/*
* Geotoolkit.org - An Open Source Java GIS Toolkit
* http://www.geotoolkit.org
*
* (C) 2012, Geomatys
*
* This library is free software; you can redistribute it and/or
* modify it under the terms of the GNU Lesser General Public
* License as published by the Free Software Foundation;
* version 2.1 of the License.
*
* This library is distributed in the hope that it will be useful,
* but WITHOUT ANY WARRANTY; without even the implied warranty of
* MERCHANTABILITY or FITNESS FOR A PARTICULAR PURPOSE. See the GNU
* Lesser General Public License for more details.
*/
package org.geotoolkit.image.classification;
import java.util.LinkedList;
import java.util.List;
import org.apache.sis.util.ArgumentChecks;
/**
* <p>Define and compute two sort of data classifications.<br/>
* Quantile classification.<br/>
* Quantile classification is the most basic classification.<br/>
* Algorithm divide in some equal parts(at best, if its possible) all data.<br/><br/>
* Jenks classification.<br/>
* Jenks method is the most effective, but also most costly in computing terms.<br/>
* For each case, in first time, the algorithm computes the "intra-class variance"

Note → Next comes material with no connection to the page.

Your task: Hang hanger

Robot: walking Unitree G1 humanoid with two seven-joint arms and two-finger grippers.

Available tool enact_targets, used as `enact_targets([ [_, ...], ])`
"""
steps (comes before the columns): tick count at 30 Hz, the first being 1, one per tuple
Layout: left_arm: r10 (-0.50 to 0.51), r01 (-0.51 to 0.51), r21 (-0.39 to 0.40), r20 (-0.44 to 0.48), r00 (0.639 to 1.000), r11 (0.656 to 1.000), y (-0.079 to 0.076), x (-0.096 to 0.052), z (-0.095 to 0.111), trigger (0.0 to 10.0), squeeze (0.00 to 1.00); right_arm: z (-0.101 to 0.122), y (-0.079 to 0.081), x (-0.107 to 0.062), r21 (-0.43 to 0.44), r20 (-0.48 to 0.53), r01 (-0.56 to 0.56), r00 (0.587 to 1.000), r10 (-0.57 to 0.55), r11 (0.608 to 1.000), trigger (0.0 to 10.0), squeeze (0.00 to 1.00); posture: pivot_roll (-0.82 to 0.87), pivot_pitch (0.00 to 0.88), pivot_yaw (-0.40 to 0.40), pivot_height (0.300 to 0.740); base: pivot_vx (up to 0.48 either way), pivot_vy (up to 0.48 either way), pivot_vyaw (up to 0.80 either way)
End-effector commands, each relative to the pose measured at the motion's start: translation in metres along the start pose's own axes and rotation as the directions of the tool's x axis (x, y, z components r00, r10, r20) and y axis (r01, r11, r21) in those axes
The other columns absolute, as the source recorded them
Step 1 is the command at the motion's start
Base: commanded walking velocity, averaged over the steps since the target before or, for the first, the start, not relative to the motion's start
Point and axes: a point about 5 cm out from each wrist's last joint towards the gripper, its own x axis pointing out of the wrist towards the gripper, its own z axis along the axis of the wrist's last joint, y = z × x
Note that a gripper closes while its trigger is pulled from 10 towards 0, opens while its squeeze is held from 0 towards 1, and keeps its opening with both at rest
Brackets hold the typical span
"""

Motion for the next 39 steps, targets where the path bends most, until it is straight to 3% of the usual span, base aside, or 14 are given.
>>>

* ie the average of the variances of each of the classes.<br/>
* A second step, consist to calculates the "inter-class variance",
* ie the variance of each of the generated classes.<br/>
* The aim is thus to minimize the "intra-class variance" so that each
* elements group has generated individuals who "look at best"
* and maximize the "inter-class variance" in order to obtain the most dissimilar classes possible.<br/><br/>
* Data will aren't sort in ascending order.<br/><br/>
*
* Code example : <br/><br/>
*
* {@code Classification classify = new Classification();}<br/>
* {@code classify.setData(double[]data);}<br/>
* {@code classify.setClassNumber(5);}<br/>
* {@code classify.computeQuantile();}<br/>
* {@code or}<br/>
* {@code classify.computeJenks();}<br/>
*
* {@code //results in two forms}<br/>
* {@code classify.getIndex();}<br/>
* {@code classify.getClasses();}
* </p>
*
* @author RĂ©mi Marechal (Geomatys).
*/
public class Classification {
/**
* data will be classified.
*/
private double[] data = null;
/**
* Number of class which fragment data.
*/
private int classNumber;
/**
* List will be contain classification result.
*/
private final List<double[]> classList;
/**
* Data value number.
*/
private int dataLength;
/**
* Begin and ending classes index from {@link #data} table.
*/
private int[] index = null;
/**
* true if re-compute class list from {@link #index} table else false.
*/
private boolean reComputeList;
/**
* Define and compute two sort of data classifications.<br/>
* Quantile classification.<br/>
* Jenks classification.
*/
public Classification() {
this.classNumber = 1;
this.classList = new LinkedList<double[]>();
}
/**
* Class data from quantile method.
*/
public void computeQuantile() {
if (data == null)
throw new IllegalArgumentException("you must set data");
if (classNumber > dataLength)
throw new IllegalArgumentException("impossible to classify datas"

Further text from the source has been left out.